Caso Cucchi: condannati a 13 anni i due carabinieri

La Corte d'Assise d'Appello ha emesso le sentenze per il reato di omicidio preterintenzionale. Il disappunto dei difensori dei militari : "Sentenza ingiusta, andiamo in Cassazione"

Ilaria e Stefano Cucchi in una foto di qualche anno fa

Dopo cinque ore di camera di consiglio, a quasi dodici anni e a otto processi (siamo al nono) dalla morte di Stefano Cucchi, la Corte d’Assise d’Appello di Roma condanna a 13 anni per omicidio preterintenzionale i carabinieri Alessio Di Bernardo e Raffaele  D’Alessandro, imputati per il pestaggio del geometra di 31 anni arrestato la sera del 15 ottobre 2009 e deceduto pochi giorni dopo, il 22 ottobre all’ospedale Sandro Pertini di Roma. “Il mio primo pensiero va a Stefano e ai miei genitori, che non possono essere con noi per il caro prezzo che hanno pagato in questi anni”, commenta Ilaria Cucchi, sorella della vittima. “La mamma di Stefano, la signora Rita Calore, ha pianto non appena ha saputo della sentenza.

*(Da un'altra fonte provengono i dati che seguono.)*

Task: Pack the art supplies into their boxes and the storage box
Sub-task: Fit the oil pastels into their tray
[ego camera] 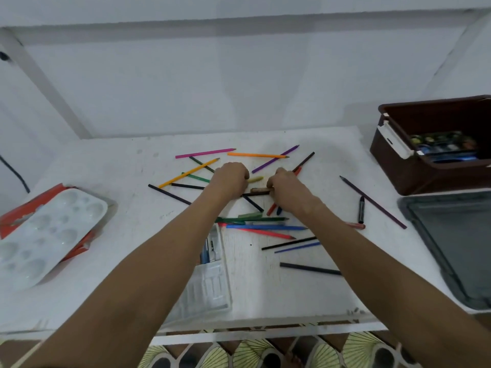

Siamo comunque pienamente soddisfatti della decisione di oggi”, ha detto l’avvocato Stefano Maccioni, parte civile nel processo e legale dei genitori di Stefano Cucchi. I difensori dei due condannati annunciano che ricorreranno in Cassazione. Esprimono vicinanza e solidarietà alla famiglia Cucchi i genitori di Riccardo Mogherini, Carlo Giuliani, Federico Aldrovrandi e la sorella di Giuseppe Uva, Lucia, ha dichiarato: “Stefano ha dato giustizia a tutti. Questo è un inizio, chi ha sbagliato è giusto che paghi per i propri errori”

Gli altri condannati

I giudici del processo di appello bis confermano le condanne e alzano le pene di un anno come chiesto dal procuratore generale ai due militari ritenuti responsabili del pestaggio. Per quanto riguarda altri due imputati, dovrà scontare quattro anni il maresciallo dell’Arma Roberto Mandolini, comandante della stazione Appia dove Cucchi venne condotto dopo le percosse, in quanto avrebbe coperto l’accaduto, e due e mezzo Francesco Tedesco, scagionato in primo grado dall’accusa di omicidio preterintenzionale e diventato poi il “superteste” che dopo quasi dieci anni ha denunciato i colleghi. Al primo la pena è stata alzata rispetto ai tre anni e otto mesi del primo grado, mentre al secondo è stata confermata.

Resta aperto il processo per depistaggio nei confronti di otto militari accusati a vario titolo di reati che vanno dal falso all’omessa denuncia, alla calunnia e al favoreggiamento.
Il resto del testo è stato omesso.